PROMPT: Pull every line holding the word "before" out of the data and copy it.

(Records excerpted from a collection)
:::
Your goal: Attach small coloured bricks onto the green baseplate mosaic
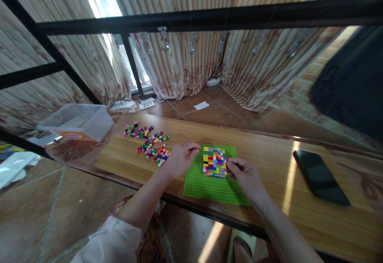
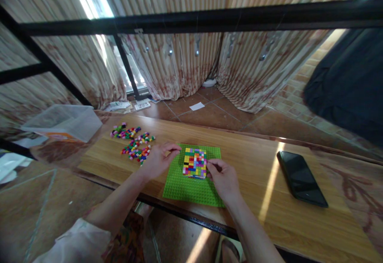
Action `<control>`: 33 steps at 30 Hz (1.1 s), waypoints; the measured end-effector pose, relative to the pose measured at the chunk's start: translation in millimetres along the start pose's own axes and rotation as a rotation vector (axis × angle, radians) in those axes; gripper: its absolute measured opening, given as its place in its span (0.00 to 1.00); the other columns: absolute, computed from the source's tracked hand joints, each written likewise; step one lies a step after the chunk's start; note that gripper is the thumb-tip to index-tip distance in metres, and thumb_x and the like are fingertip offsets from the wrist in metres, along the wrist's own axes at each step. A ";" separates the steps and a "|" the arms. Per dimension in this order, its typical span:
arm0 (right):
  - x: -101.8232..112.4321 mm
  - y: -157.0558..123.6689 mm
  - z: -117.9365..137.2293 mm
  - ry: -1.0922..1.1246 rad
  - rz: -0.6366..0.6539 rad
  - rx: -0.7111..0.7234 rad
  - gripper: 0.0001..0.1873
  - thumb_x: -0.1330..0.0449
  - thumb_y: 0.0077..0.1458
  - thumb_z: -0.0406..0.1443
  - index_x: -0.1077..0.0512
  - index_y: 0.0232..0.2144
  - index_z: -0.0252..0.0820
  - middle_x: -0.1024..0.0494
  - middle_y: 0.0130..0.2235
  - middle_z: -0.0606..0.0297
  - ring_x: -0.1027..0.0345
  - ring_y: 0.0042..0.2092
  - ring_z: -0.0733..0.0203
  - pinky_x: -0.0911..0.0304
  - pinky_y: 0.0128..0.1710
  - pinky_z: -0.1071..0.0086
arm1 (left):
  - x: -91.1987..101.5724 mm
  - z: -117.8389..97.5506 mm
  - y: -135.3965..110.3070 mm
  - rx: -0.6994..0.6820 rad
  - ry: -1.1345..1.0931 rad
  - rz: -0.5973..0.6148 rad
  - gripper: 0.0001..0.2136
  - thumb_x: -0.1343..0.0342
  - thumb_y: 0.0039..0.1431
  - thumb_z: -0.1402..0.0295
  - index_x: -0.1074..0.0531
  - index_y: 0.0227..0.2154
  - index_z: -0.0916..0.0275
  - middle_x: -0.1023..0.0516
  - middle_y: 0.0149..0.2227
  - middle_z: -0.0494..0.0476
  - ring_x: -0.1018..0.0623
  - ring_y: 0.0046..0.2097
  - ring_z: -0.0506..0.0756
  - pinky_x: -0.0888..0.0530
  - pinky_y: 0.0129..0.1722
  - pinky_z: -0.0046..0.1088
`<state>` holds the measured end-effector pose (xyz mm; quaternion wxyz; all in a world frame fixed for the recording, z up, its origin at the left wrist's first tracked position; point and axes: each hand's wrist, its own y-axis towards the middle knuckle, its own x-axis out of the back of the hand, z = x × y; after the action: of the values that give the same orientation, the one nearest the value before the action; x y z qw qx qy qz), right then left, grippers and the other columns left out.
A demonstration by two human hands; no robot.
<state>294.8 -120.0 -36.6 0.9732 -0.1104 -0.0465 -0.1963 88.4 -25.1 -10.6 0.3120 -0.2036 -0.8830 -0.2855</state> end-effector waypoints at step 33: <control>-0.9 -2.6 -1.7 0.025 -0.003 0.019 0.20 0.35 0.40 0.50 0.24 0.27 0.39 0.24 0.22 0.64 0.34 0.23 0.64 0.41 0.22 0.71 | -40.1 -19.7 -0.6 -0.187 0.263 -0.113 0.07 0.47 0.61 0.69 0.24 0.31 0.57 0.21 0.38 0.52 0.27 0.42 0.53 0.34 0.48 0.38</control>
<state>293.1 -122.4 -37.8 0.9744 -0.0988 -0.0363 -0.1987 125.7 -45.3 -24.9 0.3879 -0.1428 -0.8142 -0.4076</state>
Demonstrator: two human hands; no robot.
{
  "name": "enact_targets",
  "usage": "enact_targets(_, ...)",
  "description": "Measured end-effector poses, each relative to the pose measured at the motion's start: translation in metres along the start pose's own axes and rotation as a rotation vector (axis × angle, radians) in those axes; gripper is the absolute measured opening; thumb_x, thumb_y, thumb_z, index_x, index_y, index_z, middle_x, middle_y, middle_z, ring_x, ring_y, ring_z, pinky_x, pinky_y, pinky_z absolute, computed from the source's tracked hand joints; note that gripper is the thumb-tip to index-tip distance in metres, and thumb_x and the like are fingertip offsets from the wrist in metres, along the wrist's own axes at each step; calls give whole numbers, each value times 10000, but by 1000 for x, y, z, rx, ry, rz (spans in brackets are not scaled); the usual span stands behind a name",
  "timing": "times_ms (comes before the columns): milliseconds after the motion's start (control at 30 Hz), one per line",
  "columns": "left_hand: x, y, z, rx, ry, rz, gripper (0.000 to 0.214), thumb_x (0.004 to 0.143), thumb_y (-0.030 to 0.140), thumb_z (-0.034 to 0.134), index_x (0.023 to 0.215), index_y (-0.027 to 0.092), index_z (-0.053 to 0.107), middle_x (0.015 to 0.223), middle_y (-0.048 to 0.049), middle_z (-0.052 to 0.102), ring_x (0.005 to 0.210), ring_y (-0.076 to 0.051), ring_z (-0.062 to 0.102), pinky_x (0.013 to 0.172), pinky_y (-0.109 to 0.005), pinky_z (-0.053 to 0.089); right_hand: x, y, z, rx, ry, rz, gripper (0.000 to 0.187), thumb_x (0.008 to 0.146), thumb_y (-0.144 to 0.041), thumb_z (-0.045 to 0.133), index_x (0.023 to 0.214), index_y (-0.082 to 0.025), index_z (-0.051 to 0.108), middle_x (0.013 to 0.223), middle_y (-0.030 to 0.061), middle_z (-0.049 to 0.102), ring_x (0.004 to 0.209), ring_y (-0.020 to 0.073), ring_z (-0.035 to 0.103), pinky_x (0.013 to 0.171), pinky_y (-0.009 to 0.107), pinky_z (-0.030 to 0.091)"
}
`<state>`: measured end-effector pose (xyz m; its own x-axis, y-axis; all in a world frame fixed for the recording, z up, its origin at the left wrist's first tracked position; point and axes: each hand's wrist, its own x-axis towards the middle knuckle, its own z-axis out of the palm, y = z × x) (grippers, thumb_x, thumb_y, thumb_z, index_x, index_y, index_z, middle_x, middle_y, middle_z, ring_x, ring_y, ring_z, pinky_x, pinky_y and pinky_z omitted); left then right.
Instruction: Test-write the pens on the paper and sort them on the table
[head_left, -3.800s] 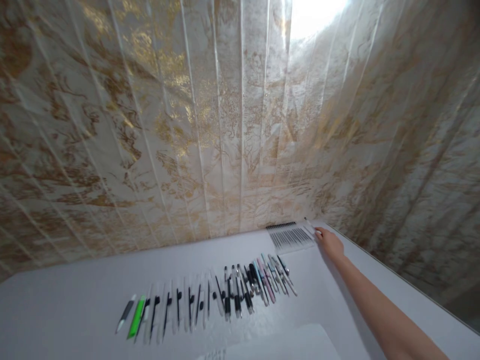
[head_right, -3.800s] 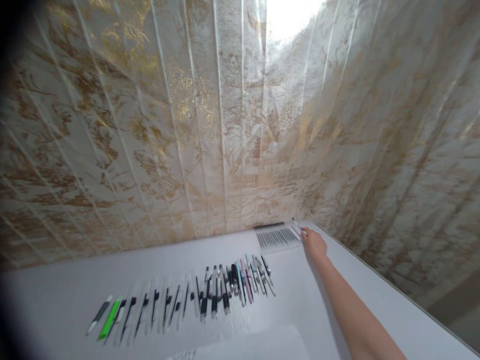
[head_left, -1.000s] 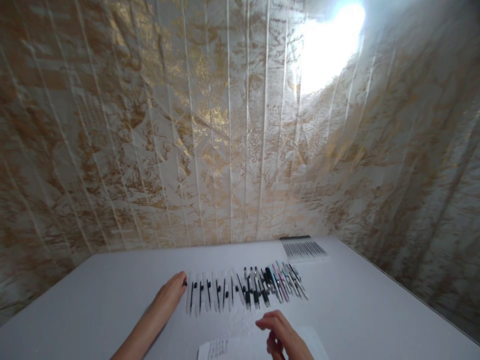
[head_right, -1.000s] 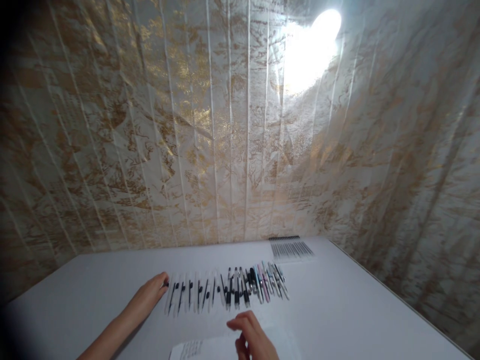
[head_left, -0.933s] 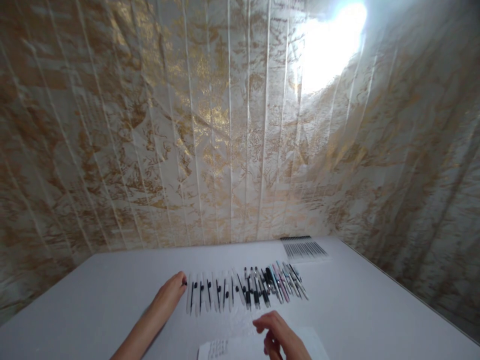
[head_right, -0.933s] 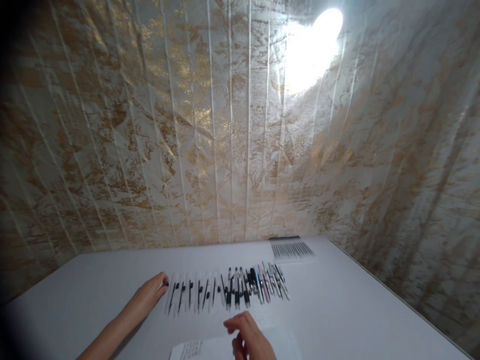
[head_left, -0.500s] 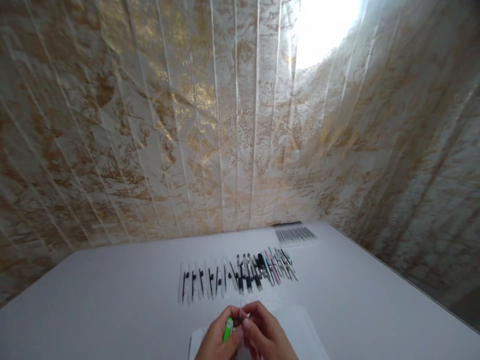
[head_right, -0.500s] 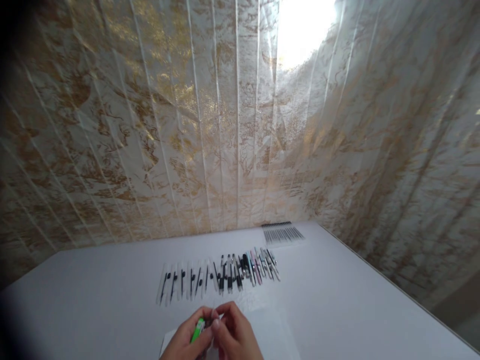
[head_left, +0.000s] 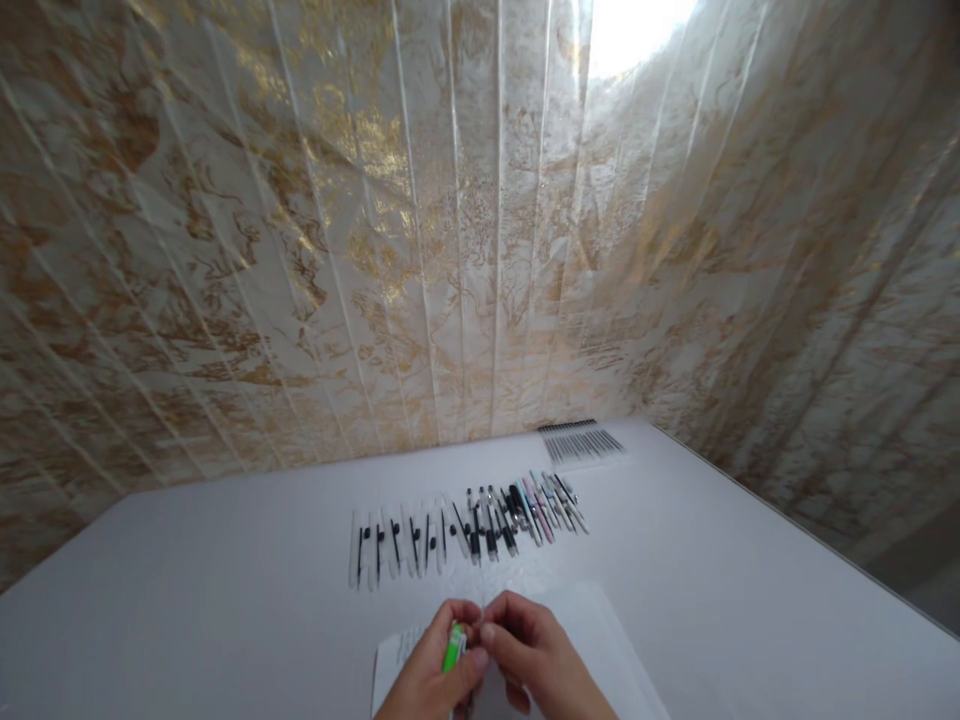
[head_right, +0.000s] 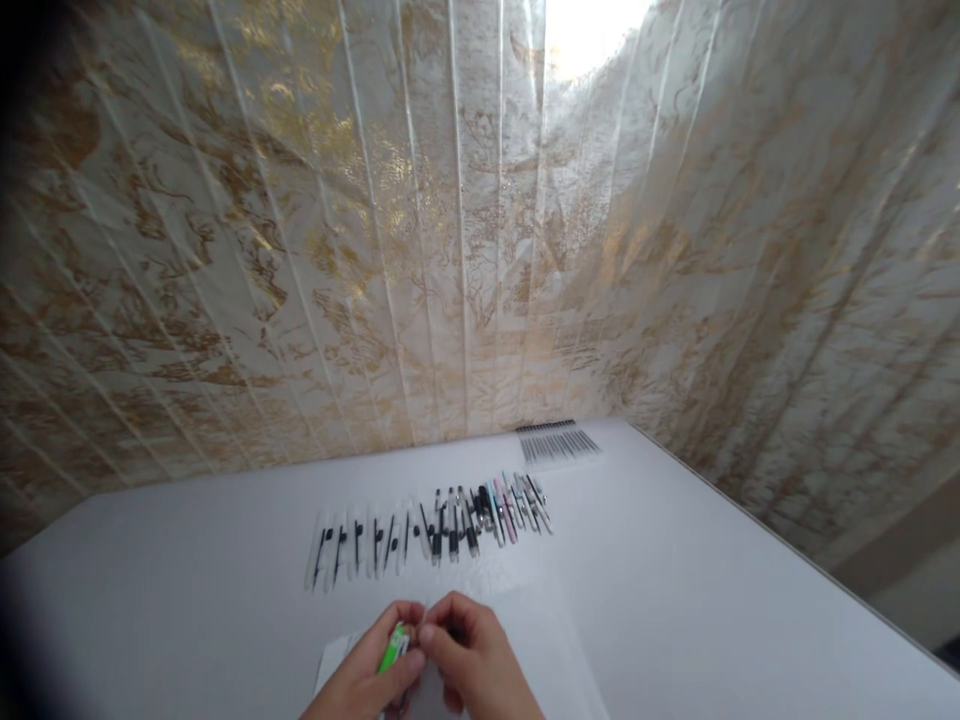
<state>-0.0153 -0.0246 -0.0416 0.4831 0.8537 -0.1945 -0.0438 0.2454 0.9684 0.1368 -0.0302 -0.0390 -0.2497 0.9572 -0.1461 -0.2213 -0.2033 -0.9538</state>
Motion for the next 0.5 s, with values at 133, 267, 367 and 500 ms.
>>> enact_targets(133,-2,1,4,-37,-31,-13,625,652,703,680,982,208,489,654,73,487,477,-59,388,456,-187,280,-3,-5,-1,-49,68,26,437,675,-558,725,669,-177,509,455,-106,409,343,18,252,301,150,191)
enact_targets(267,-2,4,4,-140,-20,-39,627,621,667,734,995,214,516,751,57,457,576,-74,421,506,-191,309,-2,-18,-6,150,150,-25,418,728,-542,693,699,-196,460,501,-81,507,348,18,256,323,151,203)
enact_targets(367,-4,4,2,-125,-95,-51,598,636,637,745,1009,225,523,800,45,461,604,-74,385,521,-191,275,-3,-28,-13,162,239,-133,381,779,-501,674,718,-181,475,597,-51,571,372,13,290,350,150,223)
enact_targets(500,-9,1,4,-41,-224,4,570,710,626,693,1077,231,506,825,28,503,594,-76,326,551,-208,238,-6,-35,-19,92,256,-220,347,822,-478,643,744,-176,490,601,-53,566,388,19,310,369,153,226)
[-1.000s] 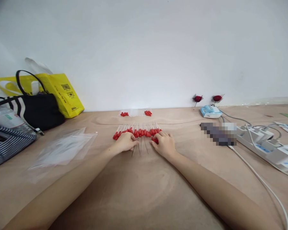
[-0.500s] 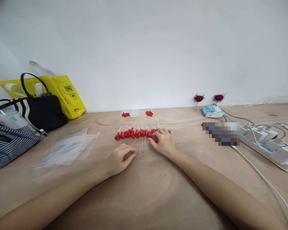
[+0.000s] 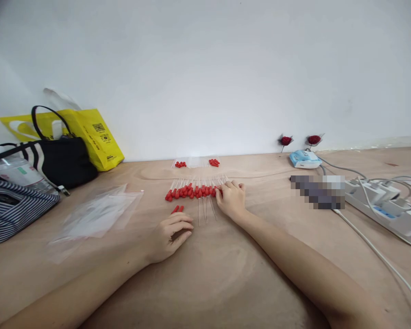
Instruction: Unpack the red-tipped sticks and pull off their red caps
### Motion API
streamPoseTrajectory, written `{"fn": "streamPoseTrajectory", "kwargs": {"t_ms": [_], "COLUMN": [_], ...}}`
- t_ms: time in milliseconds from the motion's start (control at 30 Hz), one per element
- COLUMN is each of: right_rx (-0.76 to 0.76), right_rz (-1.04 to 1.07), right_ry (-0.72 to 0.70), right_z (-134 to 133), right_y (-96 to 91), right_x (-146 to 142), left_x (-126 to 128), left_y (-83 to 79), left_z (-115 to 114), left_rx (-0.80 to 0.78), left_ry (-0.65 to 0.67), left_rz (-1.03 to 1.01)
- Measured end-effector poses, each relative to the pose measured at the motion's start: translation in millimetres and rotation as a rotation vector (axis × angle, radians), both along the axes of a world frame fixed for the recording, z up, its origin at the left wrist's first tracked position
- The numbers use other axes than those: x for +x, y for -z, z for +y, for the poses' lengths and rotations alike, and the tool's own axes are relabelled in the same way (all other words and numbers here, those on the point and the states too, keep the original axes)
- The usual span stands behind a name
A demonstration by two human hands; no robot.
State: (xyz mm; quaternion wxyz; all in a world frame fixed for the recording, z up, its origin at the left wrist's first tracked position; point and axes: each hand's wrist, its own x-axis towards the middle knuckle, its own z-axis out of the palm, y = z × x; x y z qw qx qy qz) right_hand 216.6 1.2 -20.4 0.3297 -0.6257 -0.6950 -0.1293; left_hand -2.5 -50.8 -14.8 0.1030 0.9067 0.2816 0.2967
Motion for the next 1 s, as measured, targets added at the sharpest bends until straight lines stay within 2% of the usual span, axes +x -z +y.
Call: {"fn": "streamPoseTrajectory", "kwargs": {"t_ms": [100,200,300,367,433,600,667,867,1000], "right_rx": [0.083,0.132,0.065,-0.001,-0.054,-0.132,-0.146,-0.102,-0.06], "right_rz": [0.101,0.179,0.167,0.114,0.051,-0.053,-0.079,-0.144,-0.177], "right_ry": [-0.049,-0.269,-0.532,-0.633,-0.688,-0.767,-0.771,-0.649,-0.652], "right_z": [-10.4,-31.6,-58.0,-72.8,-82.2,-86.7,-86.5,-87.4,-86.7], "right_y": [-3.6,-5.7,-4.5,-3.1,-2.2,-3.3,-4.4,-5.3,-1.5], "right_x": [6.6,16.5,25.0,27.2,26.2,15.5,10.8,-4.1,-12.8], "left_x": [-1.7,-3.6,-6.9,-9.1,-9.8,-2.7,0.5,2.2,2.2], "left_y": [1.5,1.1,0.1,-0.6,-1.7,-0.6,3.2,12.6,13.4], "left_z": [0.1,-0.5,-2.4,-4.8,-7.9,-12.9,-12.5,-10.4,-10.6], "left_rx": [0.002,0.02,0.059,0.092,0.118,0.068,0.031,-0.048,-0.033], "left_ry": [-0.018,-0.088,-0.185,-0.223,-0.196,0.043,0.093,0.085,0.085], "left_rz": [0.01,0.003,-0.08,-0.119,-0.105,0.046,0.068,0.074,0.083]}}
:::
EXPECTED ANSWER:
`<state>` holds the measured end-effector pose (xyz mm; quaternion wxyz; all in a world frame fixed for the recording, z up, its origin at the left wrist's first tracked position; point and axes: each hand's wrist, its own y-axis towards the middle knuckle, its own x-axis out of the back of the hand, z = x × y; after the action: of the values that give the same orientation, the one nearest the value before the action; x y z qw qx qy qz), right then left, grippers and the other columns left out.
  "timing": "times_ms (comes before the columns): milliseconds after the motion's start (control at 30 Hz), one per line",

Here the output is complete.